Excerpt. © Reprinted by permission. All rights reserved.:
Alexei, you ready? I sent over the 3i chat. His little heart icon beat in the tray that floated just in front of my eyes.

Almost. U here?

We’re here. Start packing up.

Vamp and I headed down the hallway of the Jianwei apartment high-rise’s top floor, and I could feel him watching me from the corner of his eye. When his look lingered, I pulled one strap of my tank top down to flash him a tattooed shoulder and he laughed.

“Sorry.”

“It’s okay,” I said, cocking a bony hip at him. “I guess I am pretty irresistible.”

He let it lie at the joke, but I’d stalled his advances for months. I’d have to get serious about it sooner or later, one way or the other.

But not tonight.

Outside the hallway’s windows Hangfei sprawled as far as the eye could see, a sea of liquid neon color and blazing white. Streams of aircars flowed past, layers crisscrossing over one another as they zipped between buildings and the congested streets below. I slowed as we passed by, and then stopped for a minute to look. I’d seen the city and the haan ship that had crashed inside it all a thousand times before, but these days it all looked different somehow. Through the window I could make out the arc of faint blue from the haan force-field dome, which glowed around their massive ship. Above it, the defense shield they’d constructed for us made a dark pocket of shadow in the sky near where the star of Fangwenzhe, the size of a large coin, shined. The clusters of hexagonal panels hung suspended high in the air, each part of a roughly spherical array. The filaments that connected them looked hair thin from the ground but I knew each panel was the size of a building’s footprint and the tethers were as thick around as railcars. Channels on the surface of the shield panels flickered with soft orange light, making it look like an angry, flaming eye that stared out toward the sea as if daring the foreigners’ forces to try to approach.

“You okay?” Vamp asked.

I nodded. “It went up so fast,” I said.

“They say the haan have made more progress in Hangfei in the last six months than they did in the ten years before that.”

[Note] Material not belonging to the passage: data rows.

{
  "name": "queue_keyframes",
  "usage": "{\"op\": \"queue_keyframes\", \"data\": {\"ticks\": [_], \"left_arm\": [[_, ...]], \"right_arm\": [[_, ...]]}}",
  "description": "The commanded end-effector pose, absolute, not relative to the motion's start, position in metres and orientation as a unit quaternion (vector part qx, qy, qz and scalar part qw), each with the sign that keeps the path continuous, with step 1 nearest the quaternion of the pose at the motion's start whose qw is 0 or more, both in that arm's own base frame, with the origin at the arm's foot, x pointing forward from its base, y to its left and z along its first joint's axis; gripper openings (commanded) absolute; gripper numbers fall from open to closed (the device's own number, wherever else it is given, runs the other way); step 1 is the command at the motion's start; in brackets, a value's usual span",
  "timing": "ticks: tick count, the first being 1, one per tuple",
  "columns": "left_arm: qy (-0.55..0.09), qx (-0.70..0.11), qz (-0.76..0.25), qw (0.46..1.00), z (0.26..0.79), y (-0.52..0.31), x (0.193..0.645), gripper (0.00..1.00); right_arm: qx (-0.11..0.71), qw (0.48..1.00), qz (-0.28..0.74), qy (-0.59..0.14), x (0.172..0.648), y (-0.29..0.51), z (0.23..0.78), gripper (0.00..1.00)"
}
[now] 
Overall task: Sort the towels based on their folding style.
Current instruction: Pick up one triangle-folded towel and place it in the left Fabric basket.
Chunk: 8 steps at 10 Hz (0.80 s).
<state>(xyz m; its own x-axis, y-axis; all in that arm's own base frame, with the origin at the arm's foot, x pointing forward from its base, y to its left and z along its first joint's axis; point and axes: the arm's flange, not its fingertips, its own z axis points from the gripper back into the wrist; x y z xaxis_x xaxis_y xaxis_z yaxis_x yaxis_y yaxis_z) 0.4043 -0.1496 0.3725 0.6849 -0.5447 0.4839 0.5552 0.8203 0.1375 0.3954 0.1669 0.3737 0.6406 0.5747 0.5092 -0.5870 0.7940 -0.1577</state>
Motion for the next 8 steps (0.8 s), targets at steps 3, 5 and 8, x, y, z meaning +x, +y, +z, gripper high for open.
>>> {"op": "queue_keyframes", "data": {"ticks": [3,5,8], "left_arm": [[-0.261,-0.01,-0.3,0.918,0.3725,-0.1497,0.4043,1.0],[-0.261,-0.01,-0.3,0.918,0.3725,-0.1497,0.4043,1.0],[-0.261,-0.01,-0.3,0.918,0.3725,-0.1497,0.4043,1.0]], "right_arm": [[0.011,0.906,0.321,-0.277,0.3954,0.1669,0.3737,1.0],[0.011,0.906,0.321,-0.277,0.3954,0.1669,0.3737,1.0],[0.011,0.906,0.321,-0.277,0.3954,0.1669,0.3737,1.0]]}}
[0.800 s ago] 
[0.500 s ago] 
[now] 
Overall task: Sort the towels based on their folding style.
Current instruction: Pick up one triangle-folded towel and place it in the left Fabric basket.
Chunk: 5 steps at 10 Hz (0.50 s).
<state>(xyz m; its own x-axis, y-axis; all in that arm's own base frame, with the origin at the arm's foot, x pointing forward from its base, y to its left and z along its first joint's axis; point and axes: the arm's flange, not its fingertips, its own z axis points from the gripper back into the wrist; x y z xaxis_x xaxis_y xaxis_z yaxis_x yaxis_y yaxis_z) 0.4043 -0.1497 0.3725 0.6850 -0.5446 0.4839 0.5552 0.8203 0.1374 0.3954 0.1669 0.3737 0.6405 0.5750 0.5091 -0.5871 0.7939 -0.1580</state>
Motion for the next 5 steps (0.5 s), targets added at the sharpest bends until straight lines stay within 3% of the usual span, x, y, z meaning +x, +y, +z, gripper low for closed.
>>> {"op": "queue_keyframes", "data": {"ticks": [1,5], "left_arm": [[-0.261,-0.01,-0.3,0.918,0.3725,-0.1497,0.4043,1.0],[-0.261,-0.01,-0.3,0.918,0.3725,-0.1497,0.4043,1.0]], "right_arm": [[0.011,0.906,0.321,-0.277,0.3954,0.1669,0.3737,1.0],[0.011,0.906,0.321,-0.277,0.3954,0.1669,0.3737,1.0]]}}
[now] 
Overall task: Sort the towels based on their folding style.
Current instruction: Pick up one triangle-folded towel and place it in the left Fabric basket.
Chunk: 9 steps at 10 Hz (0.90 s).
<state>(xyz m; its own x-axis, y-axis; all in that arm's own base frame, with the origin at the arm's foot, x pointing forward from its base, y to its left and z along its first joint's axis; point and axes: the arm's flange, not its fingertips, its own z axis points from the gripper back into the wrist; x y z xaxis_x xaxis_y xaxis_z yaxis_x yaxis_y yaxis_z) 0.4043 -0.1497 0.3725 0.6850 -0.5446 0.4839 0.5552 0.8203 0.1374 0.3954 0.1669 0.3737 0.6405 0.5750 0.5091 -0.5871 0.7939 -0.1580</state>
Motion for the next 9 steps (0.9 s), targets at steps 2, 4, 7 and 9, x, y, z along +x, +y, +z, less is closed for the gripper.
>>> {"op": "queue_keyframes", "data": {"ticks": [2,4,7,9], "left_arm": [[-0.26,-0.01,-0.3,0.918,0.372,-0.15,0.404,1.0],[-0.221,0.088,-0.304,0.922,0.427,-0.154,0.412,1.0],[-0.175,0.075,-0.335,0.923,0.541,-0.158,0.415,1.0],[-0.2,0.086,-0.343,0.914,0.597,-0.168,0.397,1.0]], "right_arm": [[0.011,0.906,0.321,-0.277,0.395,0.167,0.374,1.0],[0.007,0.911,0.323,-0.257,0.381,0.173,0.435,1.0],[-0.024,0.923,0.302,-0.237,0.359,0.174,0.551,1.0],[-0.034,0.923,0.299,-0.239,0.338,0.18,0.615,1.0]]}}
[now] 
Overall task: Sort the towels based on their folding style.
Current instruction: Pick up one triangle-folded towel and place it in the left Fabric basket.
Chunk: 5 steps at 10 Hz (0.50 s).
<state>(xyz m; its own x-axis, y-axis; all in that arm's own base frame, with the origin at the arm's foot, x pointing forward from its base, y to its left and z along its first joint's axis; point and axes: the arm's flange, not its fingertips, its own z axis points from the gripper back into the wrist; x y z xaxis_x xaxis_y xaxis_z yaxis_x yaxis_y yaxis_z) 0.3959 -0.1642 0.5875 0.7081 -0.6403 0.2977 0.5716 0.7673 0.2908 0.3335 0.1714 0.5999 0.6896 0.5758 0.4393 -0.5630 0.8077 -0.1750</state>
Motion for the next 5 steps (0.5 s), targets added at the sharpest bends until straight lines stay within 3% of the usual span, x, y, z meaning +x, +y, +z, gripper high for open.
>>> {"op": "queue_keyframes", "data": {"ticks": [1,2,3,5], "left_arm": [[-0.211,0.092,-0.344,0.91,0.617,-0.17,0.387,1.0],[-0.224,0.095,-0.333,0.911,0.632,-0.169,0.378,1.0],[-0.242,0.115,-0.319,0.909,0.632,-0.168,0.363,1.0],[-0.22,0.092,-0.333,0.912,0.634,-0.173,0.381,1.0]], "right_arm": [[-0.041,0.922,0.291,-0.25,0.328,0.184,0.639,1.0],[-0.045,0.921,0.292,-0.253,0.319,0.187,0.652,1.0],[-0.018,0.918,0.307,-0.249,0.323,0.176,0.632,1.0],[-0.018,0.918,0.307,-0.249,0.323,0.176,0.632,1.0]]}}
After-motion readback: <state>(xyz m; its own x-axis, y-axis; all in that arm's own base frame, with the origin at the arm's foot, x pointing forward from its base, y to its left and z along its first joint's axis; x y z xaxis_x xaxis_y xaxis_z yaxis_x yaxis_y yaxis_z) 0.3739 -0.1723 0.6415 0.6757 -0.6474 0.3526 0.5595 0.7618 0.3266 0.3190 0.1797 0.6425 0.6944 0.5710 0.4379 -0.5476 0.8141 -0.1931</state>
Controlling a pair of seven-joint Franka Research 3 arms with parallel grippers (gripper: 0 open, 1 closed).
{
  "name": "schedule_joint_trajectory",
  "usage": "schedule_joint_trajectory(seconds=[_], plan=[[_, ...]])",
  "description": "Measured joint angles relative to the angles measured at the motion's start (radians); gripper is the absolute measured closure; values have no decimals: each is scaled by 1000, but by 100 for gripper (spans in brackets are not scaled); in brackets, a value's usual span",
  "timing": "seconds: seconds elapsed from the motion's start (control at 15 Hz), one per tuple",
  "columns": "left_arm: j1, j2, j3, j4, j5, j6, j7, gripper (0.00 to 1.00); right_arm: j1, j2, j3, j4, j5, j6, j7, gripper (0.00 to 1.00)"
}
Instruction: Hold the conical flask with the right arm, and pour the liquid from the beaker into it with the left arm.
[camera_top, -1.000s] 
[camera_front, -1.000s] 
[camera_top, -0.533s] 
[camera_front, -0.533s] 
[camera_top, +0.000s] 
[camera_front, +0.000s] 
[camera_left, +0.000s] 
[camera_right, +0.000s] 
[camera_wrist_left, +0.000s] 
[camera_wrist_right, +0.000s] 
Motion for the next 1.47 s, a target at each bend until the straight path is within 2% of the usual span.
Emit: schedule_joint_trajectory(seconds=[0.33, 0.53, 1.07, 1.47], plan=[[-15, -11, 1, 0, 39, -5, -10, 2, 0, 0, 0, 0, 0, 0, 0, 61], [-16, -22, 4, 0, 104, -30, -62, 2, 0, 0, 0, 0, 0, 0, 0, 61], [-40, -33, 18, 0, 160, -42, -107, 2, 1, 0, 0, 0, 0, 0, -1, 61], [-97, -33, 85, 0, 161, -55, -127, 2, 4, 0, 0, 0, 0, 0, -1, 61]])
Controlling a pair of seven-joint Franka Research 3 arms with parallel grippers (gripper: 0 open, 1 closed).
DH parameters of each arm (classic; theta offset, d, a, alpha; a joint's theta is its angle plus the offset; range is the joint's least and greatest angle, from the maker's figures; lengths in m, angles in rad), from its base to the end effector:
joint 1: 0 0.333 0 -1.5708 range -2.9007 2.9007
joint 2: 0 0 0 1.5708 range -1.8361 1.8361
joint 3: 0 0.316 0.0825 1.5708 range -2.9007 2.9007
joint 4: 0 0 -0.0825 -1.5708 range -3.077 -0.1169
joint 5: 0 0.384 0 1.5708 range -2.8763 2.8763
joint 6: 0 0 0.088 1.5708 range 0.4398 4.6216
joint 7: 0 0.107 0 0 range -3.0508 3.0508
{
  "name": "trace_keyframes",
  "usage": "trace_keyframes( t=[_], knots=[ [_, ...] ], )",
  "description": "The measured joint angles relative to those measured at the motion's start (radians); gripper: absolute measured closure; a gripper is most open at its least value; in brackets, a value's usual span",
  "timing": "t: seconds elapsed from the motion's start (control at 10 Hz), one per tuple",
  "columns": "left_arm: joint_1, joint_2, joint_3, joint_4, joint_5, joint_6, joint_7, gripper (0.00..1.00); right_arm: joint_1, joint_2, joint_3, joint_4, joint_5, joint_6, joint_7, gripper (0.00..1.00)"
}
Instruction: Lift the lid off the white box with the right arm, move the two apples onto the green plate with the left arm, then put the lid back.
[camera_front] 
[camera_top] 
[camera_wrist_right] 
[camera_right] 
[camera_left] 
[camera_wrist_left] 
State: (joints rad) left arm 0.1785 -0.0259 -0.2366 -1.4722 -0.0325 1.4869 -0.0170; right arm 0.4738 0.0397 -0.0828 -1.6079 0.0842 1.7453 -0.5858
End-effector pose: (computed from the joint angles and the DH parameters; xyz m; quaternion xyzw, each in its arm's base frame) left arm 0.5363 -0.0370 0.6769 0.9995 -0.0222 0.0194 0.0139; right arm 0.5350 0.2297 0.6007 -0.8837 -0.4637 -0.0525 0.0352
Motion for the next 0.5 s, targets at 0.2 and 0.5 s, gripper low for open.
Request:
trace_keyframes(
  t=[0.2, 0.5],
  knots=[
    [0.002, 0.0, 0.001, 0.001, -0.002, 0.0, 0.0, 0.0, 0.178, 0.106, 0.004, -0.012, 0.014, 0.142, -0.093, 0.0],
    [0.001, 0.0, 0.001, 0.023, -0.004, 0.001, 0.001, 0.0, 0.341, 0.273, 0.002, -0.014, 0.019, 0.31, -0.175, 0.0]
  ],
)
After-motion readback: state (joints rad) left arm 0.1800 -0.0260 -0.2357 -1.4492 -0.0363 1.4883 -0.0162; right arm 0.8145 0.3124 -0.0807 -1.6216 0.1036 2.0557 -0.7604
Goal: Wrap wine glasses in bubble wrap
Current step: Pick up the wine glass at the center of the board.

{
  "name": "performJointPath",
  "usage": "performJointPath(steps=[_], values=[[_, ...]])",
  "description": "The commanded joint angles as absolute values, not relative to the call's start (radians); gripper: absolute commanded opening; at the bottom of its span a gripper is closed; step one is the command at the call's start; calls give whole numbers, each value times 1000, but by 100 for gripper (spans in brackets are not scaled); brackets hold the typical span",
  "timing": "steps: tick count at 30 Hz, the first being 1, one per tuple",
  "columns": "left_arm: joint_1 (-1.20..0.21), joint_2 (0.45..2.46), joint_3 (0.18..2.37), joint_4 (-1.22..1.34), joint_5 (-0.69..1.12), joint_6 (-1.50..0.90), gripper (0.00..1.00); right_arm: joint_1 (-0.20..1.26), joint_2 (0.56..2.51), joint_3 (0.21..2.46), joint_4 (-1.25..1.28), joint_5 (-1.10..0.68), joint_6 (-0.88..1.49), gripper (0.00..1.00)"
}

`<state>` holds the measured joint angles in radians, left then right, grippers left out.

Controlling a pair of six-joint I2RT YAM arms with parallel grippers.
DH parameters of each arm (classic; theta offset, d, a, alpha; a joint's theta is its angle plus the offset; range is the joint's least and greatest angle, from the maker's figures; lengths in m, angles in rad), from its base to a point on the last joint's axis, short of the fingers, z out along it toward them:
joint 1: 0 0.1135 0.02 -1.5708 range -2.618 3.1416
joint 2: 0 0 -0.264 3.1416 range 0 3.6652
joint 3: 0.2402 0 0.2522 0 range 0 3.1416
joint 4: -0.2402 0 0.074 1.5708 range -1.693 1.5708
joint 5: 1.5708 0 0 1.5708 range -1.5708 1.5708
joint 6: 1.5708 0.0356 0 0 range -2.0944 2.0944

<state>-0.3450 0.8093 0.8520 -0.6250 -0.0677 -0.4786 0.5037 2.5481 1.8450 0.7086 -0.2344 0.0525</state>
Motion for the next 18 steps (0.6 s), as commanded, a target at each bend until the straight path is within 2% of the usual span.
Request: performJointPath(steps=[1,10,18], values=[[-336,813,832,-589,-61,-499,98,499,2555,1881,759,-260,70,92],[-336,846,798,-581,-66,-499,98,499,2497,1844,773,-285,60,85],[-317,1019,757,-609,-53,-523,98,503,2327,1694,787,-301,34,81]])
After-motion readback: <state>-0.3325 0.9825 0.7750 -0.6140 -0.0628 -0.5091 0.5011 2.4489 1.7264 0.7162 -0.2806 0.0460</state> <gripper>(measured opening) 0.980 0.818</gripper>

Six months. The six months since they attempted to destroy the Pan-Slav Emirates to the north, and failed. Six months since their shell got peeled back almost, but not quite, far enough to let everyone see that they had a lot they weren’t telling. They’d used that time to shower us with tech, pull back on their calorie demands, and get very close to the city’s new governess. Pubic opinion had always leaned in their favor, but now more and more of their detractors had begun shifting their positions.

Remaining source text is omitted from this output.